Now let's add some Quagga configuration:
thanks to these lines, information will be updated faster, but the interfaces on the router must also be configured accordingly.
file /etc/quagga/ospfd.conf:
Information about containers with addresses from the network in which the server is located will not be distributed. Indeed, everyone knows about this network, why bother with routing tables with extra entries.
file /etc/quagga/ospfd.conf:
file /etc/quagga/ospfd.conf:
...
interface vmbr0
ip ospf hello-interval 1
ip ospf dead-interval 3
...
Information about containers with addresses from the network in which the server is located will not be distributed. Indeed, everyone knows about this network, why bother with routing tables with extra entries.
file /etc/quagga/ospfd.conf:
...
ip prefix-list ifvmbr0 seq 100 permit 192.0.2.0/24 le 32
router ospf
redistribute kernel route-map openvz
route-map openvz deny 100
match ip address prefix-list ifvmbr0
route-map openvz permit 200
...
What other bonuses can be obtained thanks to such a scheme, besides the very fact of using any addresses:
- Live Migration, you can transfer containers between servers on different networks and at different sites without downtime and disconnection.
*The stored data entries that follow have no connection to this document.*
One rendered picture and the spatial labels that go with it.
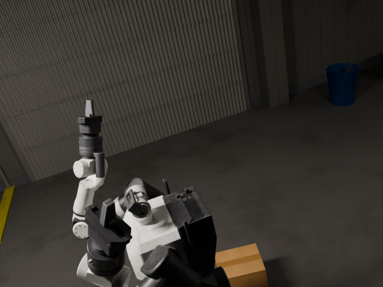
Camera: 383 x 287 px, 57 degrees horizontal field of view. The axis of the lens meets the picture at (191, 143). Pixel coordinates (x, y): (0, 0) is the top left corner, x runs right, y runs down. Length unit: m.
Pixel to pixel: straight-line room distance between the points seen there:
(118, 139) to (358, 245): 3.11
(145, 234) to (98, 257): 0.38
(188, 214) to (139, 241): 0.18
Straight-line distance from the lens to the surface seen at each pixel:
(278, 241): 3.00
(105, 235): 0.78
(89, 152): 1.39
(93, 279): 0.95
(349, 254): 2.92
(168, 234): 1.17
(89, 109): 1.41
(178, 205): 1.27
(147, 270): 1.08
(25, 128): 4.70
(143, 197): 1.18
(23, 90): 4.55
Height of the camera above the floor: 2.13
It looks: 28 degrees down
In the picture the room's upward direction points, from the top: 14 degrees counter-clockwise
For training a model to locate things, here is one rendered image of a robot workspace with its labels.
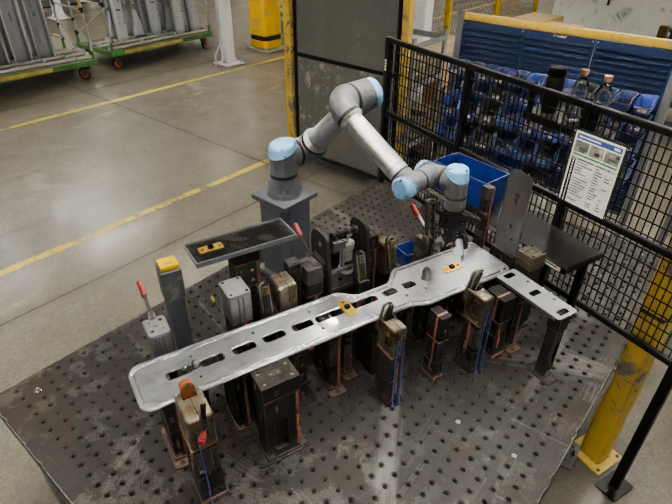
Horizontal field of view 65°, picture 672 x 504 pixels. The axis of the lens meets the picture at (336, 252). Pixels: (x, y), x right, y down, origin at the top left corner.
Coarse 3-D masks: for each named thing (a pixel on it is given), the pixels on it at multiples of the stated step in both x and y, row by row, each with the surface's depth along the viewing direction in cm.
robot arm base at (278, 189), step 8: (272, 176) 218; (296, 176) 220; (272, 184) 219; (280, 184) 218; (288, 184) 218; (296, 184) 221; (272, 192) 220; (280, 192) 219; (288, 192) 219; (296, 192) 221; (280, 200) 220; (288, 200) 221
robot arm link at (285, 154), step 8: (272, 144) 214; (280, 144) 213; (288, 144) 212; (296, 144) 214; (272, 152) 212; (280, 152) 210; (288, 152) 211; (296, 152) 215; (304, 152) 218; (272, 160) 213; (280, 160) 212; (288, 160) 213; (296, 160) 216; (304, 160) 219; (272, 168) 216; (280, 168) 214; (288, 168) 215; (296, 168) 219; (280, 176) 216; (288, 176) 217
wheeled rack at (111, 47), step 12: (84, 0) 756; (84, 36) 800; (108, 36) 758; (132, 36) 825; (156, 36) 851; (168, 36) 842; (180, 36) 857; (192, 36) 865; (204, 36) 883; (84, 48) 809; (96, 48) 788; (108, 48) 774; (120, 48) 784; (132, 48) 790; (144, 48) 805; (204, 48) 903; (120, 60) 791
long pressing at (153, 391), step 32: (448, 256) 205; (480, 256) 205; (384, 288) 188; (416, 288) 188; (448, 288) 188; (288, 320) 173; (352, 320) 173; (192, 352) 160; (224, 352) 160; (256, 352) 160; (288, 352) 161; (160, 384) 149
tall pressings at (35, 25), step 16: (0, 0) 668; (16, 0) 695; (32, 0) 694; (0, 16) 694; (16, 16) 684; (32, 16) 700; (0, 32) 694; (16, 32) 692; (32, 32) 702; (48, 32) 714; (0, 48) 684; (16, 48) 698; (32, 48) 727; (48, 48) 726; (0, 64) 691
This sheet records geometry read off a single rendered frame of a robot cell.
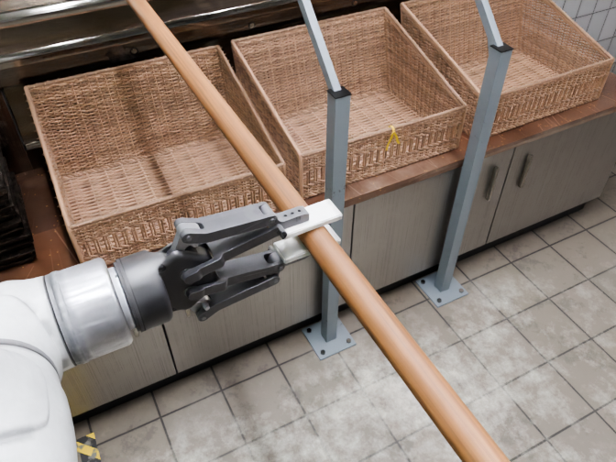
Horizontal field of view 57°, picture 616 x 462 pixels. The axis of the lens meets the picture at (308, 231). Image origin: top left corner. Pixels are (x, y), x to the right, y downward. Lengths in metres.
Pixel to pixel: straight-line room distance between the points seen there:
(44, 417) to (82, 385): 1.32
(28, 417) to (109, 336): 0.16
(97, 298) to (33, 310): 0.05
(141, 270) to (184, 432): 1.33
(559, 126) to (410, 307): 0.79
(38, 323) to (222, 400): 1.39
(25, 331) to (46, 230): 1.15
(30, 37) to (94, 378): 0.92
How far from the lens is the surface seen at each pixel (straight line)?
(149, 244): 1.49
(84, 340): 0.55
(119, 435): 1.90
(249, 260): 0.62
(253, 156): 0.70
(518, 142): 1.95
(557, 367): 2.10
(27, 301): 0.55
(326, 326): 1.90
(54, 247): 1.60
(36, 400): 0.43
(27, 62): 1.72
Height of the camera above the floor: 1.63
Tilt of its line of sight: 44 degrees down
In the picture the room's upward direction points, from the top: straight up
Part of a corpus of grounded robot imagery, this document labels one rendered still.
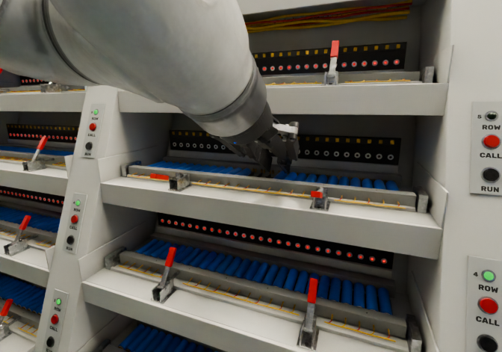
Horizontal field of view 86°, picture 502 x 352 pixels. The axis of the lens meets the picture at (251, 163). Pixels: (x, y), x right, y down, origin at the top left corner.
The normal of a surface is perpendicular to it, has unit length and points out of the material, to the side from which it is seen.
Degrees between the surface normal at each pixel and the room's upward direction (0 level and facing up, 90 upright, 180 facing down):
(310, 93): 111
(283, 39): 90
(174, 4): 121
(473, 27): 90
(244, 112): 130
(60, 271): 90
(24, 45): 143
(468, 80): 90
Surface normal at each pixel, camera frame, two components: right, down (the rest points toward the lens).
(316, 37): -0.33, -0.15
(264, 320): 0.00, -0.97
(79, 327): 0.93, 0.07
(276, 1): -0.36, 0.21
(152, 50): 0.19, 0.87
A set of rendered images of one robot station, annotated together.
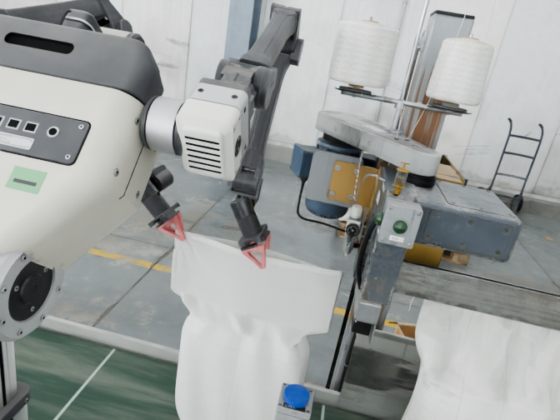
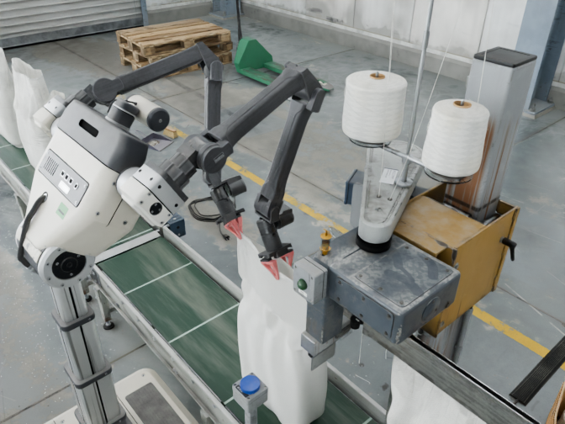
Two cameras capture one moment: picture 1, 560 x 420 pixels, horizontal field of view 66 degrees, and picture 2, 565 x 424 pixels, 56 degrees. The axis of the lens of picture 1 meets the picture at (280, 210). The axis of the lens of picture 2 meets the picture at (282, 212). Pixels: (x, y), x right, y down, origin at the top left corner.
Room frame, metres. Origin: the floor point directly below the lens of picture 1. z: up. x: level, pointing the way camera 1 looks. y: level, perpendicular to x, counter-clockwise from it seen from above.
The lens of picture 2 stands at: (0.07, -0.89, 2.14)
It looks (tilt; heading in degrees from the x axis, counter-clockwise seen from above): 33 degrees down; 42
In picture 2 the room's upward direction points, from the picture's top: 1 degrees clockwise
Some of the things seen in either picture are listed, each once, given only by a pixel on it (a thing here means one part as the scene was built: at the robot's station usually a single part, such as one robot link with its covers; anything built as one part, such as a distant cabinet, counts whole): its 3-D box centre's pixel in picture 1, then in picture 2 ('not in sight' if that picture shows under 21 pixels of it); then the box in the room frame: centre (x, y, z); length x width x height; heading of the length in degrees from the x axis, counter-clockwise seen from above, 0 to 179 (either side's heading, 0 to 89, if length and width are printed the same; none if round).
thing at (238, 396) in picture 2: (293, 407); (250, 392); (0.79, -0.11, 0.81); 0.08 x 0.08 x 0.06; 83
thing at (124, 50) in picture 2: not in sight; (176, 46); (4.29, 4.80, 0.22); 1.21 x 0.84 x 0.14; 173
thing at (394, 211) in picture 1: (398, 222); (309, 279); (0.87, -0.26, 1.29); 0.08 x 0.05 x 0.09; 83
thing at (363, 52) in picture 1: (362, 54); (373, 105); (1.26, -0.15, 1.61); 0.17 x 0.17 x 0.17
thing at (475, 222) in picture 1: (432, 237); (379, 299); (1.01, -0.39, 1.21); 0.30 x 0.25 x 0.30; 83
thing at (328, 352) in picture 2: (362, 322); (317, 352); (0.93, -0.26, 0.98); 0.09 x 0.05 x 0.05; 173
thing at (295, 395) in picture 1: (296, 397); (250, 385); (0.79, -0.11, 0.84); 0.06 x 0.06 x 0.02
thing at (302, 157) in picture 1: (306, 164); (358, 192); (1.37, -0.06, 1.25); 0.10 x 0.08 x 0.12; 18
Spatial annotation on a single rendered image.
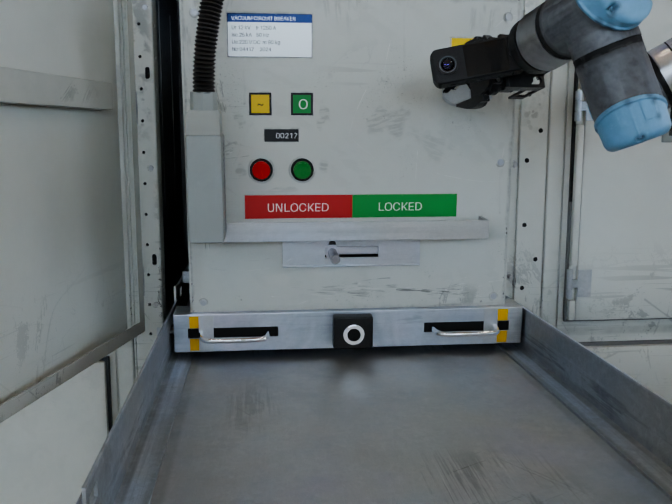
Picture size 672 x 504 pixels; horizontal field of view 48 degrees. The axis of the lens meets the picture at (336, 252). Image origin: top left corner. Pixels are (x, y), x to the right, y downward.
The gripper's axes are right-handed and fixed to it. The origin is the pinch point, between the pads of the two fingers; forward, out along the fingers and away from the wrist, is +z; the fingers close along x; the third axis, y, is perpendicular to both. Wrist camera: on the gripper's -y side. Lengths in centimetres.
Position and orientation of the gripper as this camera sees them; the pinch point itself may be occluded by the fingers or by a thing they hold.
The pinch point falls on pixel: (443, 93)
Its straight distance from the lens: 113.4
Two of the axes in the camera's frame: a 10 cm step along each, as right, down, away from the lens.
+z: -3.6, 1.2, 9.3
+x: -1.0, -9.9, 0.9
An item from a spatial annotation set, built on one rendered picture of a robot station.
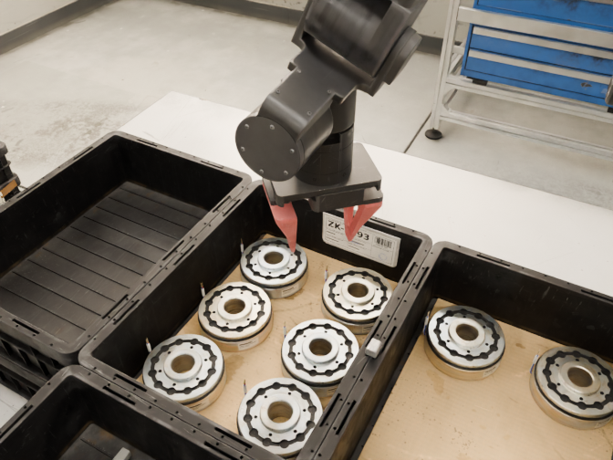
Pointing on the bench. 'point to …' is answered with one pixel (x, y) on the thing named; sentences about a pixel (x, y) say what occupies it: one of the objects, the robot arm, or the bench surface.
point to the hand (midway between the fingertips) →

- You can implement a hot spare when the “spare” container with the same address is on another server and announced with a larger metric.
- Anycast, similar to the previous paragraph, containers on different servers in different points of presence, containers have the same addresses that are advertised with metric-type 1. Then traffic will go to the “nearest” address (DHCP / RADIUS / IPTV / Proxy, etc.)
PS
- With Proxmox, it also works great, only if you build a cluster on tunnels, then the tunnel interfaces must be removed from OSPF or metrics raised, that is, there is a risk that user traffic will run through the tunnels.
- The question may arise, what's new here, Quagga has been installed on servers for a long time, but the advantage is that the daemon does not need to be installed inside each container, but only on the host machine, on which many dozens of containers can work.
- I do not recommend using the OSPF NSSA area for these purposes, there are subtleties in how the quga generates LSA7 for such routes, so it most likely will not work.
PPS / upd It is not permissible to use this scheme if different commands are involved in the network and servers. This is rather a very convenient “hack” for administrators who deal with the first and second.